Selezione prudente dei titoli e attenzione alla qualità

Quest’anno i mercati azionari globali sono partiti meglio dell’anno scorso. Poiché la performance del 2023 è stata generalmente guidata dall’espansione dei multipli piuttosto che dal miglioramento dei fondamentali, le prospettive della politica monetaria e il potenziale di recessione meritano particolare attenzione.
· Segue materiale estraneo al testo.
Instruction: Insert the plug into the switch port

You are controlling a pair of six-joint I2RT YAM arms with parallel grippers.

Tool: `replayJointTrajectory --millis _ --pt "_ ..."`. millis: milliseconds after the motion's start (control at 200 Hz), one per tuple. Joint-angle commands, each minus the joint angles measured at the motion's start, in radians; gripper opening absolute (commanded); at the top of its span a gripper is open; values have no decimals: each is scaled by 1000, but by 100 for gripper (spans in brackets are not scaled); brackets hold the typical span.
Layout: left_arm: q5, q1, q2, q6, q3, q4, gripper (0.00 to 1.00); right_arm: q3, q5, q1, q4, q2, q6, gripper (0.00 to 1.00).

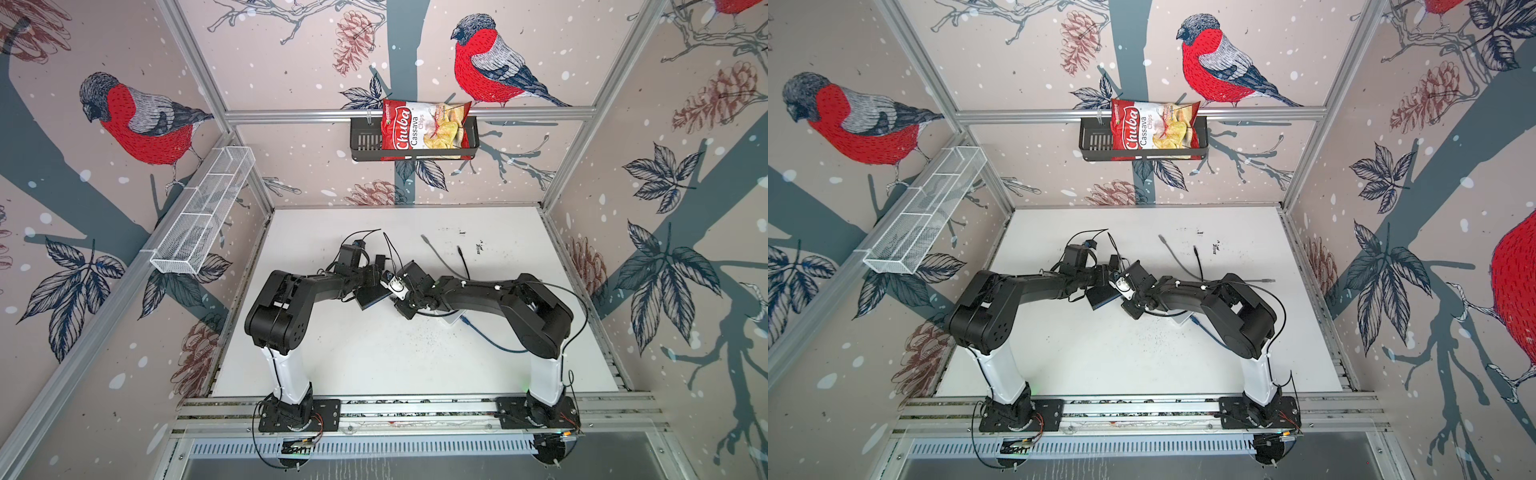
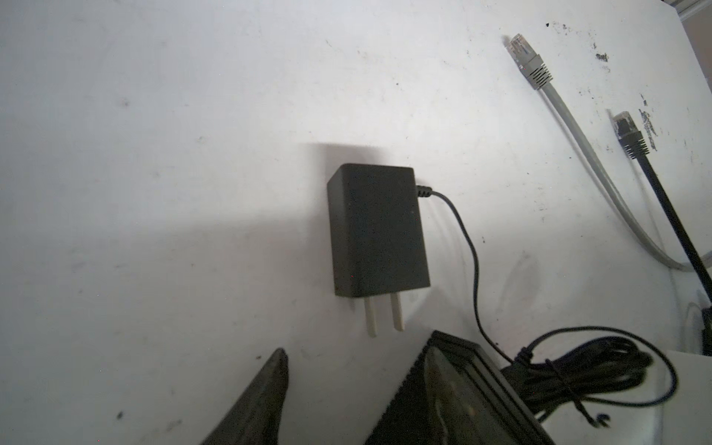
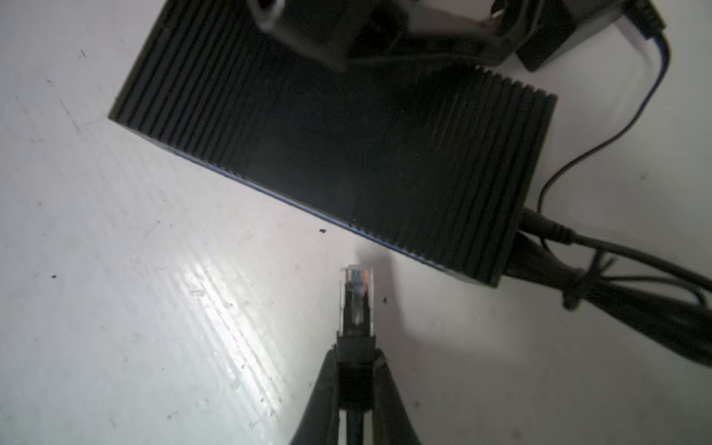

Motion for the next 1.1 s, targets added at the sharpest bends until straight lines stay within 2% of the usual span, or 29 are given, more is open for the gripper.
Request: replayJointTrajectory --millis 0,325,790,1096 --pt "15 -3 4 -11 -10 -135 57 18 -12 9 2 6 8 3" --pt "29 -3 -11 -16 -31 -128 57 70 27 7 9 54 27 3" --pt "28 -24 -28 -14 -48 -150 57 57 115 7 56 48 116 3" --pt "24 -26 -75 -9 -73 -183 56 46 165 9 39 46 125 3"
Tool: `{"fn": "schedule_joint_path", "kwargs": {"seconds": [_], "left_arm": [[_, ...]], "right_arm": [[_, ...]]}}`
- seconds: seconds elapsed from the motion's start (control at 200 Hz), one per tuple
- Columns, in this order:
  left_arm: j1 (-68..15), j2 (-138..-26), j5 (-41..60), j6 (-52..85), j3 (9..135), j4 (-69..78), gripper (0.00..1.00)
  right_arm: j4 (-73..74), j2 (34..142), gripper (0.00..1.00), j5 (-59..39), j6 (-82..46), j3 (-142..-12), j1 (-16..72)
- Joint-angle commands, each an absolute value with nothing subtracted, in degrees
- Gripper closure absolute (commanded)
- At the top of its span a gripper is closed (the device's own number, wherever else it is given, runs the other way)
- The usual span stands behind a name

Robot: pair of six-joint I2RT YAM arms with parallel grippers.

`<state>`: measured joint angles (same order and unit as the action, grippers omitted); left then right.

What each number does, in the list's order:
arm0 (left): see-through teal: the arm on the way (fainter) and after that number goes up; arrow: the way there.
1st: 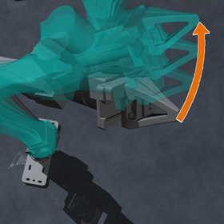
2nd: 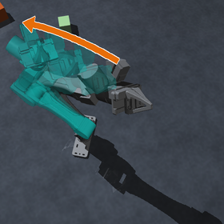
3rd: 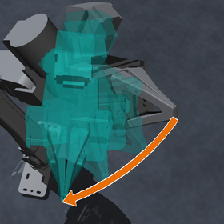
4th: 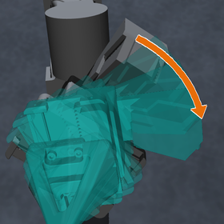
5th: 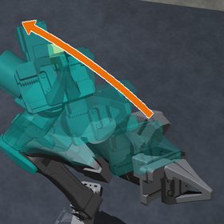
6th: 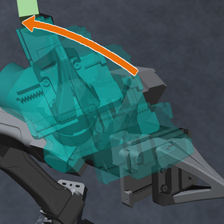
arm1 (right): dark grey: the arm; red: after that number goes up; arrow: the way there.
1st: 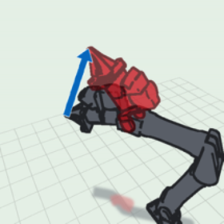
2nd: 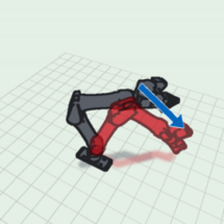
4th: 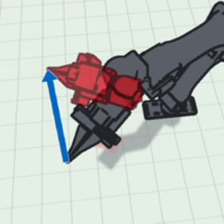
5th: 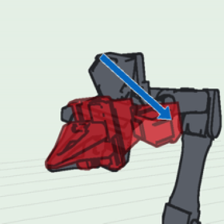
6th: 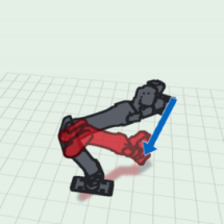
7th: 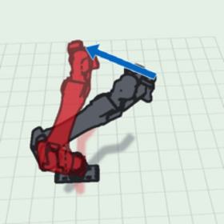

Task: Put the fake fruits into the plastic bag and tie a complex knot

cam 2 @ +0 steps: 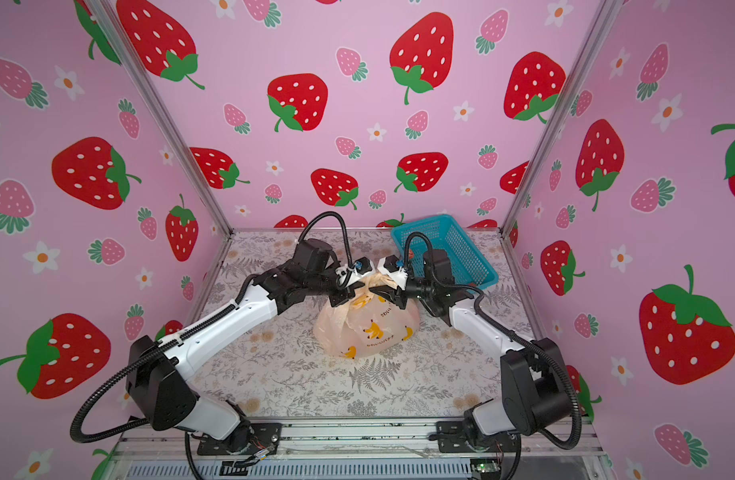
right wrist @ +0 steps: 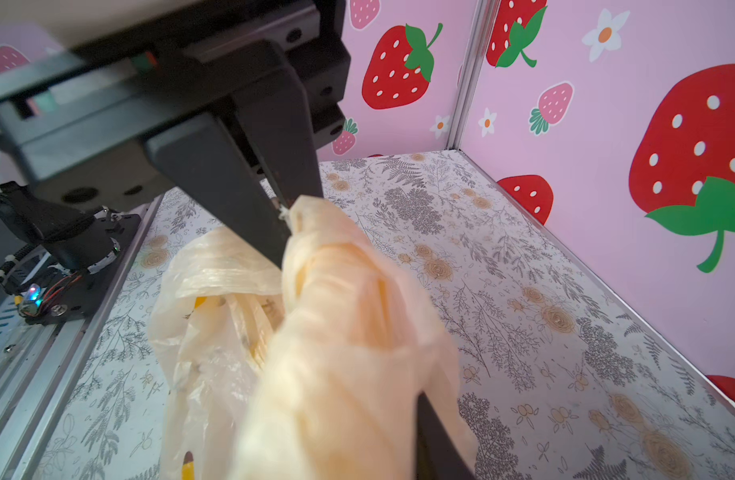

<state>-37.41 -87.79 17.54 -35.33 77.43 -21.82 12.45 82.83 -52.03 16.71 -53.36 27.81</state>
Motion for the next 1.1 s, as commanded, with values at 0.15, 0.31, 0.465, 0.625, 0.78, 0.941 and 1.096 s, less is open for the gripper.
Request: {"fn": "schedule_joint_path", "kwargs": {"seconds": [0.15, 0.31, 0.465, 0.625, 0.78, 0.941, 1.096], "left_arm": [[-37.88, -87.29, 16.82, -34.07, 77.81, -20.79, 1.00], [-37.92, -85.89, 14.70, -29.15, 76.60, -20.90, 0.78], [-37.62, -82.74, 11.41, -25.50, 72.88, -23.39, 0.63], [-37.10, -81.66, 6.41, -23.21, 71.54, -25.12, 0.63], [-37.06, -82.15, 8.72, -18.51, 73.61, -26.62, 0.84], [-37.26, -82.28, 11.88, -12.09, 74.79, -25.14, 1.00], [-37.76, -81.13, 15.09, -8.54, 73.68, -21.21, 1.00]], "right_arm": [[15.18, 83.92, 0.95, -53.80, 14.31, -54.78, 28.54], [19.53, 83.52, 1.00, -51.63, 8.36, -53.38, 28.56], [23.27, 82.57, 1.00, -50.54, 3.36, -51.93, 28.65], [25.49, 81.66, 1.00, -48.97, 1.15, -50.41, 29.15], [26.58, 81.36, 1.00, -46.93, -0.14, -49.63, 29.78], [27.08, 80.71, 1.00, -45.11, 0.16, -48.74, 30.82], [28.29, 79.72, 1.00, -43.66, 0.36, -47.56, 31.16]]}}
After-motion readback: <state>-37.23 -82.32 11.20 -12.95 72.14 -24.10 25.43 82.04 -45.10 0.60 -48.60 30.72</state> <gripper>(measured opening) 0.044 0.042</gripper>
Ma è proprio in questi periodi che gli investitori possono trarre i maggiori benefici da un approccio d’investimento flessibile, supportato da una rigorosa ricerca bottom-up, da un’attenta selezione dei titoli e da una ponderata costruzione del portafoglio.

I rischi per il nostro outlook

I rischi includono la possibilità di una recessione più lunga e più grave del previsto, che probabilmente indurrebbe le banche centrali a invertire i rialzi dei tassi. I guadagni azionari potrebbero essere inibiti anche da una liquidità potenzialmente più rigida. Oltre alle preoccupazioni per la liquidità, anche l’aumento dei prezzi dell’energia, che rappresenta una tassa per i consumatori, potrebbe danneggiare i profitti. Sebbene i mercati azionari tendano a rallegrarsi dei segnali di raffreddamento dell’inflazione, un’ulteriore disinflazione potrebbe portare all’effetto indesiderato di una riduzione dei ricavi. Questo, insieme alla vischiosità del costo del lavoro (cioè l’aumento dei salari), potrebbe pesare anche sugli utili.

Le valutazioni sono un’altra fonte di preoccupazione. Al 30 settembre, il rapporto prezzo/utili (P/E) a 12 mesi per l’indice S&P 500 era pari a 17,9x. Sebbene questa valutazione sia inferiore alla media quinquennale di 18,7x, non riflette nemmeno una modesta contrazione economica o un calo degli utili societari. Di conseguenza, siamo ancora diffidenti nei confronti di un ulteriore calo delle quotazioni azionarie.

Infine, permangono i rischi geopolitici. Tra questi, l’attuale guerra della Russia in Ucraina, lo scoppio di ostilità in Medio Oriente e l’escalation delle tensioni tra Cina e Taiwan, che si sono concentrate alla fine del terzo trimestre quando Taiwan ha presentato il suo primo sottomarino di costruzione nazionale. Inoltre, un rallentamento economico brusco e/o prolungato in Cina potrebbe avere ripercussioni su tutte le economie, in particolare su quella europea, che vede la Cina come il suo principale partner commerciale.